INFO: [core] webapp=/dev-1 path=/select
params={fl=vol_id&indent=on&start=36000000&q=*:*&rows=1000000}
hits=119220943 status=0 QTime=52952
Sounds like your servers are handling deep paging far better than I
would have guessed. I've seen people talk about exponential query time
growth from deep paging after only a few pages. Your times are going
up, but the increase is *relatively* slow, and you've made it 36 pages in.

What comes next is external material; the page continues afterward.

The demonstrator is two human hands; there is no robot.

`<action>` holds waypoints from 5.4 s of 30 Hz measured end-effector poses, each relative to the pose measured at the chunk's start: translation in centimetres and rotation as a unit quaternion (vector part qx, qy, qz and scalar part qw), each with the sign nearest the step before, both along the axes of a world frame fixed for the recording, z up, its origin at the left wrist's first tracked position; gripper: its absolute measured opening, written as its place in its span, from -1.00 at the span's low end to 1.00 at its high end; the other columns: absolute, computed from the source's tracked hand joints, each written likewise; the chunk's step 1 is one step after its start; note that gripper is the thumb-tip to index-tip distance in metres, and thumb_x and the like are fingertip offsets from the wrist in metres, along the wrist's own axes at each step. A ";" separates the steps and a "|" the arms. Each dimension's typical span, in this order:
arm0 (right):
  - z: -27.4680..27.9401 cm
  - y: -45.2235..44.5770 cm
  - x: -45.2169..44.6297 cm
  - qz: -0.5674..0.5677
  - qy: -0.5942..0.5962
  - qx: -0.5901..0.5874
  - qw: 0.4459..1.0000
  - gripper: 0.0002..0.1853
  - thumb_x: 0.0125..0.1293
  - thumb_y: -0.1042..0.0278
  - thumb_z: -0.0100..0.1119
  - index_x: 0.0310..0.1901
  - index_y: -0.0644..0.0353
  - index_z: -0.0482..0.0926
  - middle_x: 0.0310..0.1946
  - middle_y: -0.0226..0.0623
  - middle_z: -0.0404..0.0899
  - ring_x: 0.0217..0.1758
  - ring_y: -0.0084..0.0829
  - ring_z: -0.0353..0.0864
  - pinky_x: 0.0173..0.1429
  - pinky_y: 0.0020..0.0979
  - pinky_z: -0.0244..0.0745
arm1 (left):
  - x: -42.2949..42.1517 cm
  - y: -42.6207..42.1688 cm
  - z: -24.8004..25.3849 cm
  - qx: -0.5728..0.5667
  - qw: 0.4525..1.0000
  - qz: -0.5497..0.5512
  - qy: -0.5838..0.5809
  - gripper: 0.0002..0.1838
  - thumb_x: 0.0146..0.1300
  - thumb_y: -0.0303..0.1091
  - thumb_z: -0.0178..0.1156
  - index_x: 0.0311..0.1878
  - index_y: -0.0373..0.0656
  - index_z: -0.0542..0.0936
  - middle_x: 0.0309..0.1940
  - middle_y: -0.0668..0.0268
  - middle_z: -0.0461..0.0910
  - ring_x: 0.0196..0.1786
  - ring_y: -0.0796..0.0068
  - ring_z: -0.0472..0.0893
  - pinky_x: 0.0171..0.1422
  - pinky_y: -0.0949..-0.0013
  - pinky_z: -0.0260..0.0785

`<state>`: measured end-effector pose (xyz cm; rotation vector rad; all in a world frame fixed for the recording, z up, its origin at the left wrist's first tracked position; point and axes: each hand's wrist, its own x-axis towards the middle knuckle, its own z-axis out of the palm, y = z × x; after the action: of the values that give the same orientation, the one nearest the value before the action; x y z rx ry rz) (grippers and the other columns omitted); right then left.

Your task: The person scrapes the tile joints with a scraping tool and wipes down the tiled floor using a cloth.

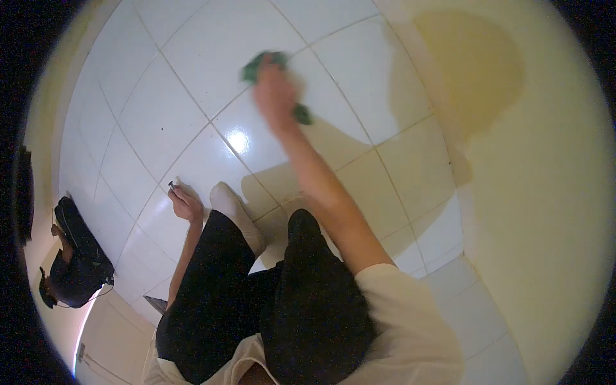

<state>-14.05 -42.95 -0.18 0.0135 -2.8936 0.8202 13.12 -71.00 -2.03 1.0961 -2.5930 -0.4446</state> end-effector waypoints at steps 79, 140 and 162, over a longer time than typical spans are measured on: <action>2.6 1.7 -23.6 -0.124 0.028 0.112 0.986 -0.37 0.35 0.15 0.11 0.33 0.44 0.36 0.00 0.07 0.64 -0.04 0.10 0.69 0.02 0.03 0.59 | 0.0 -0.8 1.5 0.058 0.998 -0.011 0.011 -0.73 0.56 -0.22 -0.09 -0.04 -0.16 0.55 -0.36 0.12 0.68 -0.41 0.02 0.66 -0.36 0.10 0.45; 0.7 -5.6 -23.6 0.032 0.057 0.030 0.997 -0.53 0.29 0.16 0.23 0.18 0.18 0.58 0.03 -0.02 0.67 0.07 0.04 0.66 0.14 -0.01 0.54 | 0.1 -1.3 2.2 0.124 0.992 0.008 -0.032 -0.71 0.57 -0.18 -0.08 0.05 -0.10 0.56 -0.36 0.09 0.67 -0.37 0.02 0.65 -0.28 0.08 0.46; 4.3 11.5 -12.9 -0.100 -0.032 -0.341 0.934 -0.53 0.48 0.12 -0.03 -0.03 0.44 0.66 -0.11 -0.14 0.68 -0.15 -0.24 0.68 -0.05 -0.18 0.60 | 0.3 -1.7 0.6 0.052 0.998 -0.021 0.037 -0.77 0.51 -0.23 0.02 0.03 -0.08 0.58 -0.46 0.16 0.65 -0.46 0.12 0.65 -0.36 0.14 0.47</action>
<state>-26.91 -31.46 4.08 -0.3727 -2.4415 1.7394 13.45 -72.67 -1.47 1.0394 -2.5568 -0.6251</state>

Getting the information as you're doing it now will be slow, but
probably reliable. Moving to non-distributed requests against the
individual shards was a good idea.
From my own testing: By bumping my max heap on my dev server from 7GB
to 9GB, I was able to get a million row result (distributed) in only
four minutes, whereas it had reached 45 minutes before with no end in
sight. It was having huge GC pauses from extremely frequent full GCs.
That problem persisted after the heap increase, but it wasn't as bad,
and I was also dealing with the fact that my OS disk cache on the dev
server is way too small.
Thanks,
Shawn